Additional motor area - Supplementary motor area

Midline anterior to motor cortex

Some motor areas in the human cerebral cortex. The supplementary motor area is shown in pink. Image credit: Pascari

In the supplementary motor zone

(
SMA
) is a part of the primate cerebral cortex that contributes to motor control. It is located on the midline of the surface of the hemisphere just anterior (in front of) the leg representation of the primary motor cortex. In monkeys, the SMA contains a rough map of the body. In humans, the body map is not visible. Neurons in the SMA project directly to the spinal cord and may play a role in direct control of movement. Possible functions attributed to the SMA include postural stabilization of the body, coordination of both sides of the body, such as during bimanual action, control of movements that are internally generated rather than triggered by sensory events, and control of movement sequences. . All of these proposed features remain hypotheses. The exact role or roles of SMA are not yet known.

For the discovery of the SMA and its connections to other motor cortex areas, see the main article on the motor cortex.

Subregions

At least six areas are now recognized within the larger region once defined as the SMA. These divisions have been studied most extensively in the monkey brain. The most anterior portion is now commonly referred to as the pre-SMA.[1][2][3] It has sparse or no connections to the spinal cord or primary motor cortex, and has extensive connections to prefrontal regions.[1][4][5][6][7]

The supplementary eye field (SEF) is the relatively anterior portion of the SMA which, when stimulated, produces head and eye movements and possibly limb and trunk movements.[8][9][10][11]

Dahm and Strick [5] hypothesized on the basis of cytoarchitecture and connections to the spinal cord that the portion of the SMA in the cingulate sulcus, in the mid-hemisphere, may be divided into three distinct regions, the cingulate motor areas. The functions of the motor areas of the cingulate cortex have not been systematically studied.

The SMA proper in monkeys is now limited to the area at the vertex of the hemisphere and extends partly to the medial wall, just before the presentation of the primary motor leg. The SMA itself projects directly to the spinal cord and is therefore one of the main output areas of the cortical motor system.[5][12][13][14][15][16]

Recently, Zhang et al.[17] examined the functional subdivisions of medial SFC based on whole-brain connectivity characterized from a large resting-state fMRI data set. In addition to reproducing the boundaries between the SMA and preSMA, the current results support a functional difference between the posterior and anterior pre-SMA. In contrast to the posterior pre-SMA, the anterior pre-SMA is associated with most prefrontal but not somatomotor areas. Overall, the SMA is strongly connected to the thalamus and epithalamus, posterior pre-SMA to the putamen, pallidum, and the STN and anterior pre-SMA to the caudate nucleus, with the caudates showing significant hemispheric asymmetry.

Features of the structure of the cerebral cortex

The anatomical structure of the cerebral cortex determines its characteristics and allows it to perform the functions assigned to it. The cerebral cortex has the following number of distinctive features:

  • neurons in its thickness are arranged in layers;
  • nerve centers are located in a specific place and are responsible for the activity of a certain part of the body;
  • the level of activity of the cortex depends on the influence of its subcortical structures;
  • it has connections with all underlying structures of the central nervous system;
  • the presence of fields of different cellular structure, which is confirmed by histological examination, while each field is responsible for performing some higher nervous activity;
  • the presence of specialized associative areas makes it possible to establish a cause-and-effect relationship between external stimuli and the body’s response to them;
  • the ability to replace damaged areas with nearby structures;
  • This part of the brain is capable of storing traces of neuronal excitation.

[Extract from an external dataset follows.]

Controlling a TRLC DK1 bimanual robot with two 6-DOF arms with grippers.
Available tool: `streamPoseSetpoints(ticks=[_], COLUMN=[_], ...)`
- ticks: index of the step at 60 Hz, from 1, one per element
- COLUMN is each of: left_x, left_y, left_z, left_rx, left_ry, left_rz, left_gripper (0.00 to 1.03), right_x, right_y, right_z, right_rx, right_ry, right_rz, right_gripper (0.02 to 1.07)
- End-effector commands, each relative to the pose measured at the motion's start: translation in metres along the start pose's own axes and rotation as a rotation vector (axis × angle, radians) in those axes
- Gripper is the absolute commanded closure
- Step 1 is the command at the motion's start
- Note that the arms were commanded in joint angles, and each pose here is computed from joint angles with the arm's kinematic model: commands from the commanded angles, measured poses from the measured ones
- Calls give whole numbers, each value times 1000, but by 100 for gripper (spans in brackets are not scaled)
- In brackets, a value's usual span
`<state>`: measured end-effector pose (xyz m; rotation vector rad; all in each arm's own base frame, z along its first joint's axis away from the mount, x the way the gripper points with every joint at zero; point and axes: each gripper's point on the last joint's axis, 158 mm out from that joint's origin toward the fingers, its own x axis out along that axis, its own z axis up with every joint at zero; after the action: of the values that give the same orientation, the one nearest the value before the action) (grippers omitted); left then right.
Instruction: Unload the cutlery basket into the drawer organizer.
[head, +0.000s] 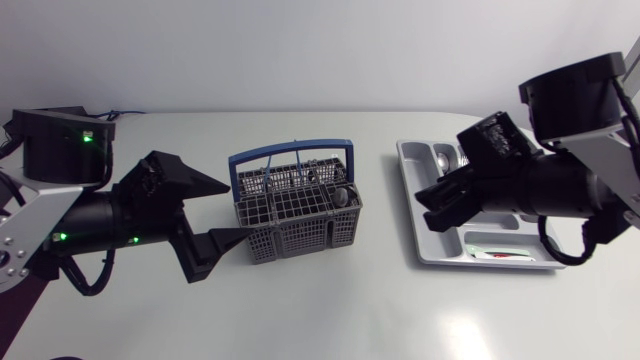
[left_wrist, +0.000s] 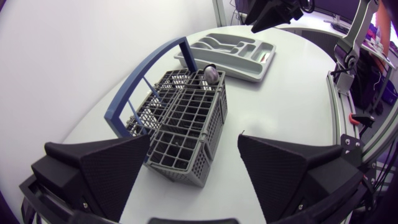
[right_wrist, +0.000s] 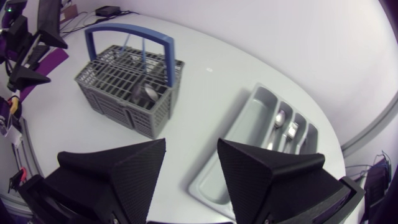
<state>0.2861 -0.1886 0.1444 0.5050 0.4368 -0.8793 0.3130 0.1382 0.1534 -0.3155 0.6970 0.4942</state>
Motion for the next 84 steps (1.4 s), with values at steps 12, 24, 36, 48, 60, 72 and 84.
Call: streamPoseSetpoints(ticks=[12, 24, 36, 48, 60, 72, 84], left_x=[23, 42, 56, 62, 64, 64, 63], left_y=[-12, -15, -12, -13, -13, -13, -13], left_z=[20, 29, 35, 35, 34, 33, 31], left_rx=[1, -8, -13, -12, -12, -12, -13], left_ry=[19, 27, 27, 32, 31, 32, 34], left_rz=[-30, -47, -52, -58, -57, -58, -56], left_gripper=[6, 6, 6, 6, 6, 6, 6], right_x=[29, 53, 71, 80, 88, 94, 98], right_y=[49, 75, 89, 96, 94, 93, 92], right_z=[39, 44, 39, 35, 33, 33, 31], right_rx=[78, 124, 145, 144, 136, 125, 117], right_ry=[-10, 46, 99, 114, 109, 105, 104], right_rz=[251, 373, 430, 441, 419, 397, 376], right_gripper=[49, 49, 49, 52, 54, 54, 54])
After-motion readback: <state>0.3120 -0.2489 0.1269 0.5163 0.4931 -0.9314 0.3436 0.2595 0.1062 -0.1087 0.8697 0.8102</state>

The large hemispheres of the brain consist mainly of long axons, and also contain in their thickness clusters of neurons that form the largest nuclei of the base, which are part of the extrapyramidal system.

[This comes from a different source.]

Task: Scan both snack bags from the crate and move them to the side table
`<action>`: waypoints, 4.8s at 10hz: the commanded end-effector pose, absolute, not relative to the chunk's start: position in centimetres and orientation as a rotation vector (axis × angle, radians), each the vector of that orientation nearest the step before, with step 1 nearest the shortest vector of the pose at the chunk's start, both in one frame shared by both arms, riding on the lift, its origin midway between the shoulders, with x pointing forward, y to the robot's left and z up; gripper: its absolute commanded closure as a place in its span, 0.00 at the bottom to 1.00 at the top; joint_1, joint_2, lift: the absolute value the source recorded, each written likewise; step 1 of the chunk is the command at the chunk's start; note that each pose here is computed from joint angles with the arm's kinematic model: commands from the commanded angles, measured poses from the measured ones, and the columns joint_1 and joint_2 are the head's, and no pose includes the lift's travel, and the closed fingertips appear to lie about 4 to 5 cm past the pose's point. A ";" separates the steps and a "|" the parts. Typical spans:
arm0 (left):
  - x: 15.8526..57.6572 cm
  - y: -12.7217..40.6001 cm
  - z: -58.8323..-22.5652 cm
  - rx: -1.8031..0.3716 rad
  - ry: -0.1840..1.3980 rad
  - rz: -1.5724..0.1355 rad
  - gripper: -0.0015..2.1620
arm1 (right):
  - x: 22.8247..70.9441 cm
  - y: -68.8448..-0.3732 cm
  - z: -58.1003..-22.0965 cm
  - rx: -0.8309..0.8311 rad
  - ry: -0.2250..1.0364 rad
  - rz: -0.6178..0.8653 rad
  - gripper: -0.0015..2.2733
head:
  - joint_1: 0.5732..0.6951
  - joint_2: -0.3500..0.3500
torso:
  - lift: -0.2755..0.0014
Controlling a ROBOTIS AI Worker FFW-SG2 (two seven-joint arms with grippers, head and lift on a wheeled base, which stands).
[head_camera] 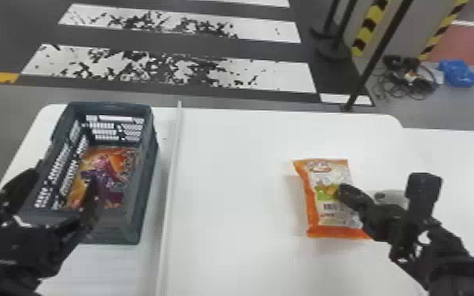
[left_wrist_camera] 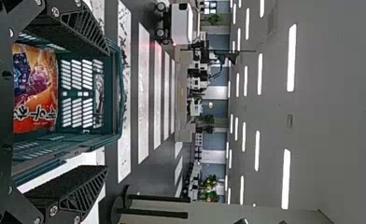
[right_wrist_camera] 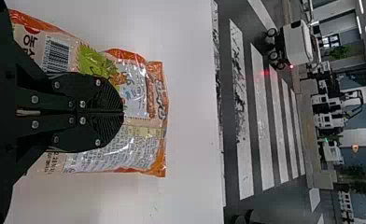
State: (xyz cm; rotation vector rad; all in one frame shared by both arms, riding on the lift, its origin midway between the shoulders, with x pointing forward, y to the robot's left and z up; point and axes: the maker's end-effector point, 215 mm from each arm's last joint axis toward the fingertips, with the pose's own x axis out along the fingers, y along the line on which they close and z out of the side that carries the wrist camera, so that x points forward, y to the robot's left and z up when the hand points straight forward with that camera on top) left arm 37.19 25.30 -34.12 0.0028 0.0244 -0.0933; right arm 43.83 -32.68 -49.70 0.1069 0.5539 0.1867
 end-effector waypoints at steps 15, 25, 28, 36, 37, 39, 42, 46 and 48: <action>37.0 25.8 -33.8 -0.006 -0.013 -0.081 0.07 | 40.5 -44.9 -45.6 0.004 0.518 -0.042 0.04 | 1.00 0.20 | 0.72; 37.0 25.9 -34.4 -0.012 -0.010 -0.083 0.07 | 38.4 -47.3 -53.6 -0.076 0.798 0.032 0.05 | 1.00 0.04 | 0.72; 36.9 25.9 -34.6 -0.012 -0.009 -0.082 0.07 | 39.4 -47.0 -54.4 -0.117 0.833 0.076 0.17 | 1.00 0.06 | 0.72; 36.6 25.9 -33.7 -0.018 -0.030 -0.087 0.07 | 39.1 -46.7 -53.0 -0.155 0.859 0.047 0.99 | 1.00 0.06 | 0.72; 36.6 25.9 -33.6 -0.018 -0.032 -0.089 0.07 | 38.4 -46.1 -52.1 -0.155 0.859 0.039 0.99 | 1.00 0.06 | 0.72; 36.5 25.9 -33.6 -0.018 -0.030 -0.089 0.07 | 36.5 -44.8 -50.5 -0.145 0.874 0.022 0.99 | 1.00 0.07 | 0.72; 36.5 25.9 -33.6 -0.018 -0.030 -0.089 0.07 | 34.7 -41.1 -48.4 -0.130 0.865 0.055 0.99 | 1.00 0.11 | 0.72; 36.4 26.1 -33.8 -0.016 -0.027 -0.085 0.07 | 33.7 -35.8 -47.1 -0.106 0.876 0.139 0.99 | 1.00 0.21 | 0.72; 36.4 26.2 -33.7 -0.016 -0.032 -0.083 0.07 | 33.5 -33.2 -47.0 -0.106 0.879 0.180 0.99 | 1.00 0.28 | 0.72</action>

As already mentioned, the formation of the cerebral cortex occurs during intrauterine development, and at first the cortex consists of the lower layer of cells, and already at 6 months of the child all structures and fields are formed in it. The final formation of neurons occurs by the age of 7, and the growth of their bodies is completed at 18 years.

An interesting fact is that the thickness of the cortex is not uniform over its entire length and includes a different number of layers: for example, in the area of ​​the central gyrus it reaches its maximum size and has all 6 layers, and sections of the old and ancient cortex have 2 and 3 layers. x layer structure, respectively.

The neurons of this part of the brain are programmed to restore the damaged area through synoptic contacts, so each of the cells actively tries to restore damaged connections, which ensures the plasticity of neural cortical networks. For example, when the cerebellum is removed or dysfunctional, the neurons connecting it with the terminal section begin to grow into the cerebral cortex.

analyzer, closure apparatus of conditioned reflex connections and working device. Weakness of the closure function of the cortex and trace manifestations can be observed in children with severe mental retardation, when the formed conditioned connections between neurons are fragile and unreliable, which entails learning difficulties.

The cerebral cortex includes 11 areas consisting of 53 fields, each of which is assigned its own number in neurophysiology.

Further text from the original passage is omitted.